With Hamas riding high in the eyes of Palestinians for standing up to Israel and Abbas on the verge of diplomatic victory at the U.N., both sides may soon agree on something else: elections.
“There’s more interest in forming a power-sharing government and moving to elections because we both believe we are strong enough to get a majority of Palestinian support,” Yousef said.
The last national Palestinian election was held in 2006, when Hamas beat Fatah. Their subsequent attempt to forge a unity government failed, and a year later, after a bloody clash, Hamas seized control of Gaza. Repeated reconciliation attempts, including one this year, have failed, despite polls showing Palestinians strongly want the factions to mend their differences.
Though overshadowed during the Gaza conflict, Abbas will have his turn in the spotlight next week. And in an indirect way, Hamas’ confrontation with Israel could help his U.N. bid by providing momentum and making it harder for Israel to punish the Palestinian Authority.
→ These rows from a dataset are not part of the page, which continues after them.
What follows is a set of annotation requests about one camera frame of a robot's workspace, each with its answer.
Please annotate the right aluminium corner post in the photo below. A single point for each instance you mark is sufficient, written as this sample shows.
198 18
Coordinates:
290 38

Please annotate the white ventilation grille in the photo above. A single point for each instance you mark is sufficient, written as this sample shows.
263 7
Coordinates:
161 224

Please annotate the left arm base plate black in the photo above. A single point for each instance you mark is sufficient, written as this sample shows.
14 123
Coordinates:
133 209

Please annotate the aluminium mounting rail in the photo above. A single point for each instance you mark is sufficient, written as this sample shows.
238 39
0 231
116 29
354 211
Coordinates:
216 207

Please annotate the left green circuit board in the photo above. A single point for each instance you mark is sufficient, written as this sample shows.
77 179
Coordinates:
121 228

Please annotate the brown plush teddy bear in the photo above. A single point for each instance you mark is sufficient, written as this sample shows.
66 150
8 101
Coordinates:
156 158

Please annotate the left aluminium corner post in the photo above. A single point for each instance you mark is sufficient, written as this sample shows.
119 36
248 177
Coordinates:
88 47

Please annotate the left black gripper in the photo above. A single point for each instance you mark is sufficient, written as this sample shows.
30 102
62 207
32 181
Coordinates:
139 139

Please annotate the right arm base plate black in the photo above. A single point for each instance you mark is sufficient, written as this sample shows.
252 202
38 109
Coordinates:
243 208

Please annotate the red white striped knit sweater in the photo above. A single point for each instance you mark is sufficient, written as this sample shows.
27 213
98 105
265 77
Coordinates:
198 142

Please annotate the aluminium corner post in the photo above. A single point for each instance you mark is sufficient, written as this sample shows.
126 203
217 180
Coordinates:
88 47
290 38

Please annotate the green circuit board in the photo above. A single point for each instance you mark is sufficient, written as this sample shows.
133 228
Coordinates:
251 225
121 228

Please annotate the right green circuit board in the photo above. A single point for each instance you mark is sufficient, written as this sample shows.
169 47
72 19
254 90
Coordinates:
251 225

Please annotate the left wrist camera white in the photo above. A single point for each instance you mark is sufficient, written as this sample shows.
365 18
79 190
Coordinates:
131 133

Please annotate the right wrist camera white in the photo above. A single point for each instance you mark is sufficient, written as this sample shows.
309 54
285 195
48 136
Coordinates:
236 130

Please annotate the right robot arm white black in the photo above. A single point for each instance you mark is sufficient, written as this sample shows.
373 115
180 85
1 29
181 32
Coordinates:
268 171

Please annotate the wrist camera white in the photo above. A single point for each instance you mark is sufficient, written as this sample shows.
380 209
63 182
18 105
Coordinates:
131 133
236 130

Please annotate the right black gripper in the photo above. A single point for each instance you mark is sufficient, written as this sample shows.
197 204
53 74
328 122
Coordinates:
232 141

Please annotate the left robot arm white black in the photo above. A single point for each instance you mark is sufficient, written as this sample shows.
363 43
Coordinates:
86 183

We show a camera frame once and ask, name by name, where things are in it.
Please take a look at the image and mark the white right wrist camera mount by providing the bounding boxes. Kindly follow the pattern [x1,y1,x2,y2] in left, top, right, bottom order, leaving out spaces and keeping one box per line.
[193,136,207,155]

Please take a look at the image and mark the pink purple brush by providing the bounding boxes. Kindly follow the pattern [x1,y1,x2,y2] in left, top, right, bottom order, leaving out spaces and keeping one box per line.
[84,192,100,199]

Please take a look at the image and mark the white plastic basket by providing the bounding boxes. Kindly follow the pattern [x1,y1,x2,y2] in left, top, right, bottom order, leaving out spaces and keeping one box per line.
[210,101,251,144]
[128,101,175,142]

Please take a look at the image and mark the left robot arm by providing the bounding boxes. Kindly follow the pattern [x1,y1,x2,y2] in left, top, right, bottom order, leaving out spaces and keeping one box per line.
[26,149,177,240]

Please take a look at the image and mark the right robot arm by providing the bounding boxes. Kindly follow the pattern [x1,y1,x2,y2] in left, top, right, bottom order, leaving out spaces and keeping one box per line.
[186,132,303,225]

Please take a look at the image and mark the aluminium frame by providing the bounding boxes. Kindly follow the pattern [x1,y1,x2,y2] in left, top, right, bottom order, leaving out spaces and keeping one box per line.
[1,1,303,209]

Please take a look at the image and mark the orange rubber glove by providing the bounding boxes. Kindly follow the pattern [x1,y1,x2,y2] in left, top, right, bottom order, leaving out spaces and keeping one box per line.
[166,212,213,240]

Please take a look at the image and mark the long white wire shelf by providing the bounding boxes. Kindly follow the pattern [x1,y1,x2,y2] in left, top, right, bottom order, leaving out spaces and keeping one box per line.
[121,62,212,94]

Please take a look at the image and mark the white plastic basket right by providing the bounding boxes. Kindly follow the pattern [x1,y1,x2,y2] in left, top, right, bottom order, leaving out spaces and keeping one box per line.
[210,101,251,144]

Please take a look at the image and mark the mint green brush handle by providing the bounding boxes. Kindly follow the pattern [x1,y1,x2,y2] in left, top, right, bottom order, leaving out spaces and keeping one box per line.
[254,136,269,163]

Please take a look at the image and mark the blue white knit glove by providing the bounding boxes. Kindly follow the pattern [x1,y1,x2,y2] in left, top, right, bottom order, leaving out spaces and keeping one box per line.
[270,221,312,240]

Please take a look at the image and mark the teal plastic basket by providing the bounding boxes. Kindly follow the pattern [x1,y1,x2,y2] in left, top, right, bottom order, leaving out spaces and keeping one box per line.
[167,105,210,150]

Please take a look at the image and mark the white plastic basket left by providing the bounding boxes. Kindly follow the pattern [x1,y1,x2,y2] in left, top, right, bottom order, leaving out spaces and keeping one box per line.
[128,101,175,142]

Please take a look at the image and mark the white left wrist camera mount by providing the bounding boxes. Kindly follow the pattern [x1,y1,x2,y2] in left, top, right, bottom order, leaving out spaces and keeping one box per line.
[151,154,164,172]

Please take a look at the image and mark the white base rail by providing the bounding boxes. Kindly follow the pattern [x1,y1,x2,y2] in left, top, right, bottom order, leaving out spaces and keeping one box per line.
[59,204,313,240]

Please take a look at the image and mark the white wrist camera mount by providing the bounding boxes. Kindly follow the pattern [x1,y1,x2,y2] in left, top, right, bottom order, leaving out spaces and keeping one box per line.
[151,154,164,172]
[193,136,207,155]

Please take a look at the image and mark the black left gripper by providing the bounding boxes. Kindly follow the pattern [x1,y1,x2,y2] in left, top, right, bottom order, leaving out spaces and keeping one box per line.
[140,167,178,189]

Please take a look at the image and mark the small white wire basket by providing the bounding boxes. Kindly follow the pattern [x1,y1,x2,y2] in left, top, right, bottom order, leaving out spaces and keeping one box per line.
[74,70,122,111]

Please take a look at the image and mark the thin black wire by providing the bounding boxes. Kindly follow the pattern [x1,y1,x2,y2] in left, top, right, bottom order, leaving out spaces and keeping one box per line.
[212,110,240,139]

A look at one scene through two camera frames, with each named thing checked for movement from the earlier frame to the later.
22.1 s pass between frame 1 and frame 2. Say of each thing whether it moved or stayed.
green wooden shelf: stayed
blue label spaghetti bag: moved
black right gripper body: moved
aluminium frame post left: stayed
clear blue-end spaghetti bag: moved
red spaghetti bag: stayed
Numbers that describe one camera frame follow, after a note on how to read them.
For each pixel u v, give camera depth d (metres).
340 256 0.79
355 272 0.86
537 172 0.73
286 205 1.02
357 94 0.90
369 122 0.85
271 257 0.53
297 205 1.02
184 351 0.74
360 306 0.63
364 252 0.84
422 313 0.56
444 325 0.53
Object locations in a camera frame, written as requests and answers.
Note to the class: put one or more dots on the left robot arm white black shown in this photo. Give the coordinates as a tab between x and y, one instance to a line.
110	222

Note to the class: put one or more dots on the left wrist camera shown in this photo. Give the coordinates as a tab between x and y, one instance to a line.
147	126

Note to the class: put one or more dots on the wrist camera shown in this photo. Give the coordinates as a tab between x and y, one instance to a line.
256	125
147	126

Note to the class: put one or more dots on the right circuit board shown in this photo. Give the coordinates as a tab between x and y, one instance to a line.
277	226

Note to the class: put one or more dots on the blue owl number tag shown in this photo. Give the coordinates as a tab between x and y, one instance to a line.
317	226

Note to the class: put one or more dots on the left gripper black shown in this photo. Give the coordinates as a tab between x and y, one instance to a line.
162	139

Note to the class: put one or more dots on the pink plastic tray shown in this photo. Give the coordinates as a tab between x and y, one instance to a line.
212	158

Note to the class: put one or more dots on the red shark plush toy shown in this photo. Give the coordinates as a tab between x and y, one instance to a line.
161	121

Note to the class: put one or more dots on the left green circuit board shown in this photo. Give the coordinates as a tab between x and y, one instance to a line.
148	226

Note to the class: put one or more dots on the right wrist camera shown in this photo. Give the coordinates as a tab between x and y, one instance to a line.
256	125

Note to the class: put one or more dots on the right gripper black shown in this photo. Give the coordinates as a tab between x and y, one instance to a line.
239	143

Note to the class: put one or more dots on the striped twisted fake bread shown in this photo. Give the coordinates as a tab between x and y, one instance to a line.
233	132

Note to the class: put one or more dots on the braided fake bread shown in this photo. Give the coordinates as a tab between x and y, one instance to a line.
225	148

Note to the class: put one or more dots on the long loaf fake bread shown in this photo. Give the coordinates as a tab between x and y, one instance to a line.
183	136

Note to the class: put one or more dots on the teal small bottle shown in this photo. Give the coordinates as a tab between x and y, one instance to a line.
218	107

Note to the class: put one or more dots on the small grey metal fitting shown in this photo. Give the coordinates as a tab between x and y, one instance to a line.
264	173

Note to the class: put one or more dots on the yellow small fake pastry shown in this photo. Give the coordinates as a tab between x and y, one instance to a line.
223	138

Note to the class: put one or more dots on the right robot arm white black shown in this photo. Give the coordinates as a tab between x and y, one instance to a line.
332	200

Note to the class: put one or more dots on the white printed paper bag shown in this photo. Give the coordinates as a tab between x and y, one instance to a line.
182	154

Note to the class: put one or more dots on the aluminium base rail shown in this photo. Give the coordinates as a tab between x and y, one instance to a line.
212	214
Israel insists that negotiations should be the only route to statehood. Before the clash in Gaza, it vowed to retaliate against Abbas if he pursued his U.N. campaign by expanding settlement construction in the West Bank, stopping the transfer of much-needed Palestinian tax revenues or canceling the Oslo peace accords.
Although the upcoming U.N. bid is largely symbolic, Palestinians hope it will enable them to join bodies such as the International Criminal Court, where they could bring a complaint against Israel for its construction of West Bank settlements.
The vote in the General Assembly will be far easier for Palestinians to win than last year’s attempt to gain full U.N. membership, which had to be approved by the Security Council. It was derailed by a U.S. veto.
After the clash with Hamas, Israel is under pressure from the United States and others to refrain from weakening Abbas further or triggering a financial collapse of the Palestinian Authority. Regarded as a moderate who disavows violence, Abbas should be strengthened instead, they say, particularly at a time when there is growing concern about the rise of Islamist governments in the region.
Critics say Israel has played a role in emboldening Hamas and burnishing its reputation over the years. For starters, Israel helped support the organization in its infancy in the 1980s, when it regarded Hamas as a tool to splinter the Palestinian movement and weaken Palestine Liberation Organization Chairman Yasser Arafat.
Israel’s 2005 withdrawal from Gaza handed another victory to Hamas. Since Israel withdrew unilaterally and not through negotiations with the PLO, public opinion polls found that most Palestinians credited Hamas’ armed tactics for driving out Israeli soldiers and settlers.
The deal to release more than 1,000 Palestinian prisoners in exchange for captured Israeli soldier Gilad Shalit in 2011 was interpreted as another vindication of violence over diplomacy.
Some worry that it may be too late to repair the damage inflicted on Palestinians’ faith in peace talks, which after 20 years have failed to bring statehood.
“The secular national movement is dying because it’s not playing its cards right,” said Diana Buttu, a lawyer in the West Bank town of Ramallah and a former Palestinian Authority advisor.
She said the latest Hamas conflict pressures Abbas to become more aggressive, including filing complaints with the International Criminal Court, seeking international sanctions against Israel, organizing boycotts of Israel and permitting nonviolent demonstrations.
“He’s going to need to completely change gears and move away from just relying on peace talks,” she said. “He needs to do something that will energize the Palestinians.”